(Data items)
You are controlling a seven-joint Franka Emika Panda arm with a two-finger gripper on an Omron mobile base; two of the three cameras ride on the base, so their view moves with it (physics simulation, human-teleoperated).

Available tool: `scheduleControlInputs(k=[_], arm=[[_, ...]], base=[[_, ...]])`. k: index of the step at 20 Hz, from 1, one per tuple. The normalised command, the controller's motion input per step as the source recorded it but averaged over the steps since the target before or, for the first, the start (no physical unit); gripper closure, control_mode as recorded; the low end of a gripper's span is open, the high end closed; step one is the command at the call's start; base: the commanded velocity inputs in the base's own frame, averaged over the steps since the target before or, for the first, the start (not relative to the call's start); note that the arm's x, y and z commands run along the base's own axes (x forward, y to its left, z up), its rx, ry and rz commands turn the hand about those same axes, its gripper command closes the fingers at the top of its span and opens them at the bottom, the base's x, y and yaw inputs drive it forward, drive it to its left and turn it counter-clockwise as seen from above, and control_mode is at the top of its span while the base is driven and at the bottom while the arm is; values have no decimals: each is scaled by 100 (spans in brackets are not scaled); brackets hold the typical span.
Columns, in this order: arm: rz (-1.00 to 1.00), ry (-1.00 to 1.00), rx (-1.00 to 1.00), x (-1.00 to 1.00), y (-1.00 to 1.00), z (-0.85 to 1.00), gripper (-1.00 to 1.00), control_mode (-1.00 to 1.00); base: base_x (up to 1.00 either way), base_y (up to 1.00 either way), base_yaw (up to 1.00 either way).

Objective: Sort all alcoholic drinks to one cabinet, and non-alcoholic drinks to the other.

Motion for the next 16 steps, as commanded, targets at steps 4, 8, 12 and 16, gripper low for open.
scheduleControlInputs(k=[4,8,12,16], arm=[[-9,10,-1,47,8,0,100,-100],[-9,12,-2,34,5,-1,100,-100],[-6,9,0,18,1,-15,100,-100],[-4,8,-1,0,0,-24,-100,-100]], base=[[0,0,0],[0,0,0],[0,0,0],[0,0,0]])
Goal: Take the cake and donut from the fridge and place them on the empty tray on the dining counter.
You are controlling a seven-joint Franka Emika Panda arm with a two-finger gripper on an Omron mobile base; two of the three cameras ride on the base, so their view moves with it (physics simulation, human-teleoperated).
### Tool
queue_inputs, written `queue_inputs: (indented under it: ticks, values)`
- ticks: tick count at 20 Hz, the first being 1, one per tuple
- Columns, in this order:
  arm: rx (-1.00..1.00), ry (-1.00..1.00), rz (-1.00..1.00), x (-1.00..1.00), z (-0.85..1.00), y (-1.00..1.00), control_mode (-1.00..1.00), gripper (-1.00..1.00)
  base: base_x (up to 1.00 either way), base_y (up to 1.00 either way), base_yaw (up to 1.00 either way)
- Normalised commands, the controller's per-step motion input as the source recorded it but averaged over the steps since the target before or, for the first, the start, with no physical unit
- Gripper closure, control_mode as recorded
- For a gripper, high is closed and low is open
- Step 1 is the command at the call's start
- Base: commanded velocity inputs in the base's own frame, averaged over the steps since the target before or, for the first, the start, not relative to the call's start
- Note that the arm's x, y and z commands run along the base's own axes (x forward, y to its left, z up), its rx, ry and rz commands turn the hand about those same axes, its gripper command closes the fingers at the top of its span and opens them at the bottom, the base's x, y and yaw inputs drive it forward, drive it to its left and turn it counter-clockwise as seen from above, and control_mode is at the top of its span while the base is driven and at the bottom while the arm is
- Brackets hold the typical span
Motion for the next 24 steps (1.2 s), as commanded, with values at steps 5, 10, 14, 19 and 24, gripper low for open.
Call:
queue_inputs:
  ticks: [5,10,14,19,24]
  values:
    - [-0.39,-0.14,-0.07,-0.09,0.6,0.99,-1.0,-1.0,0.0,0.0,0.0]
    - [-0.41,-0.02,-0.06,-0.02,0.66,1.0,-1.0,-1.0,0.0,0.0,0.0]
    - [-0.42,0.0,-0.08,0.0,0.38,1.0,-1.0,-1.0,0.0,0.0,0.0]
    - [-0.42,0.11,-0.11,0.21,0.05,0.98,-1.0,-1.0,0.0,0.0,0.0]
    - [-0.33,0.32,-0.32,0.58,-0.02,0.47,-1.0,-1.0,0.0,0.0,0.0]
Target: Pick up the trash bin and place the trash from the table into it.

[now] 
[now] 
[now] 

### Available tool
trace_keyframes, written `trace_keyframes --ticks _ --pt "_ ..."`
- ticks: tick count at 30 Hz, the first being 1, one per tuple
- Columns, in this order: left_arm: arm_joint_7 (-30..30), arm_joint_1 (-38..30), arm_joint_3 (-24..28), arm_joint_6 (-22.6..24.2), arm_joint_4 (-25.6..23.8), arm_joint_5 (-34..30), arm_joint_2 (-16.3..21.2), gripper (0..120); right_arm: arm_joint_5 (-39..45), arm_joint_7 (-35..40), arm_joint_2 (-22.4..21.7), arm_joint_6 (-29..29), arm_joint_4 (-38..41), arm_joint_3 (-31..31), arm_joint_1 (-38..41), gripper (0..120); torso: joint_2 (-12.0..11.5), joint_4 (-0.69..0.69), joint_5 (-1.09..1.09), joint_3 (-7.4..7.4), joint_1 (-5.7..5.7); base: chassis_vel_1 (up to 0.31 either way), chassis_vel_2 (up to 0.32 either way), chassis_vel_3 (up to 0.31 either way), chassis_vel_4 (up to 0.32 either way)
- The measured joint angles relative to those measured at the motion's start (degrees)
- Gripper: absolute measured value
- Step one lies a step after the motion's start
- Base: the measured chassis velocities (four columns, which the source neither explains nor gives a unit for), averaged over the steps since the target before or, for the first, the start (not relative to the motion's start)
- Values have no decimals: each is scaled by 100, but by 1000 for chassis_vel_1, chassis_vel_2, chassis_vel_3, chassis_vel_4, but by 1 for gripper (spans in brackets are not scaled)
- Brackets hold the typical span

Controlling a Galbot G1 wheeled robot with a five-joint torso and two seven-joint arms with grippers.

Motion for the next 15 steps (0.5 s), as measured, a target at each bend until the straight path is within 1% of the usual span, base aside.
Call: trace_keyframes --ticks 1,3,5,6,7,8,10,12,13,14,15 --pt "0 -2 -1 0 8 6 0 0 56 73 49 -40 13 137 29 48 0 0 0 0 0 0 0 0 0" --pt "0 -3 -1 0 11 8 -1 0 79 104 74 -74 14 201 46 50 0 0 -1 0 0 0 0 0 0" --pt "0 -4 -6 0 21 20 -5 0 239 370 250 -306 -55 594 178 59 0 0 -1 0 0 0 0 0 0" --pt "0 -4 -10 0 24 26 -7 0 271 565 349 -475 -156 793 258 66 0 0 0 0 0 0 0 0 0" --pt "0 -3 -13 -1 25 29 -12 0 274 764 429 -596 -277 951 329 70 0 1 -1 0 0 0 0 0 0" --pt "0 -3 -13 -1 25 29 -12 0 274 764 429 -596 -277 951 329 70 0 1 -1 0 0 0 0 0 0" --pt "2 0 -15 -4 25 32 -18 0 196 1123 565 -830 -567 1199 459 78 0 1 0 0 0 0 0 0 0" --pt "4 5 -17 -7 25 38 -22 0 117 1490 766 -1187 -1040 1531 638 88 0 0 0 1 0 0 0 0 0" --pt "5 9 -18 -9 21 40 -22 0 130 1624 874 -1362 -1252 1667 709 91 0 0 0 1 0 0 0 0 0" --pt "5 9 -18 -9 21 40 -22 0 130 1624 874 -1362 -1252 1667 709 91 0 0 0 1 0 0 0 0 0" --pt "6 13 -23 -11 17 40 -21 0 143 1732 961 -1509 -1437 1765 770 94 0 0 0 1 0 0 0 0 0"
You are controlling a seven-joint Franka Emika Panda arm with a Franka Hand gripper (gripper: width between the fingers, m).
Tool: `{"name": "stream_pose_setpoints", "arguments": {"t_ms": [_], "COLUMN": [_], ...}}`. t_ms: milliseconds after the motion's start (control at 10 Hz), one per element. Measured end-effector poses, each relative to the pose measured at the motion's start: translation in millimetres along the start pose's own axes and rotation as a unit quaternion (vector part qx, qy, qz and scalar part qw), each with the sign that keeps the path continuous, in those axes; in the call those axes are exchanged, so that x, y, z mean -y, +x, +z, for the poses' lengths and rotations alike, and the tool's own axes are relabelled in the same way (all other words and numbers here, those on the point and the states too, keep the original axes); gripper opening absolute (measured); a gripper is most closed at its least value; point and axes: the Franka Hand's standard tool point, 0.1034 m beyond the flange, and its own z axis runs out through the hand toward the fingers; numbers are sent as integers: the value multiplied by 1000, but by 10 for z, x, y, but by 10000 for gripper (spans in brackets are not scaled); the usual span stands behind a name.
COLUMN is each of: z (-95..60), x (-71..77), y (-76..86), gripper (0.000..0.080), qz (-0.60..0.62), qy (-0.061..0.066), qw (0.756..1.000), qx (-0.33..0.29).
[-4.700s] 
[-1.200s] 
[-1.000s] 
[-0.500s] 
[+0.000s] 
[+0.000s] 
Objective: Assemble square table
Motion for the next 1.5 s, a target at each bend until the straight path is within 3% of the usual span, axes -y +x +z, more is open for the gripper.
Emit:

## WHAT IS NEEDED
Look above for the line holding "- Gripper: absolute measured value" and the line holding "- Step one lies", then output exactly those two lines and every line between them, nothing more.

## YOUR RESPONSE
- Gripper: absolute measured value
- Step one lies a step after the motion's start

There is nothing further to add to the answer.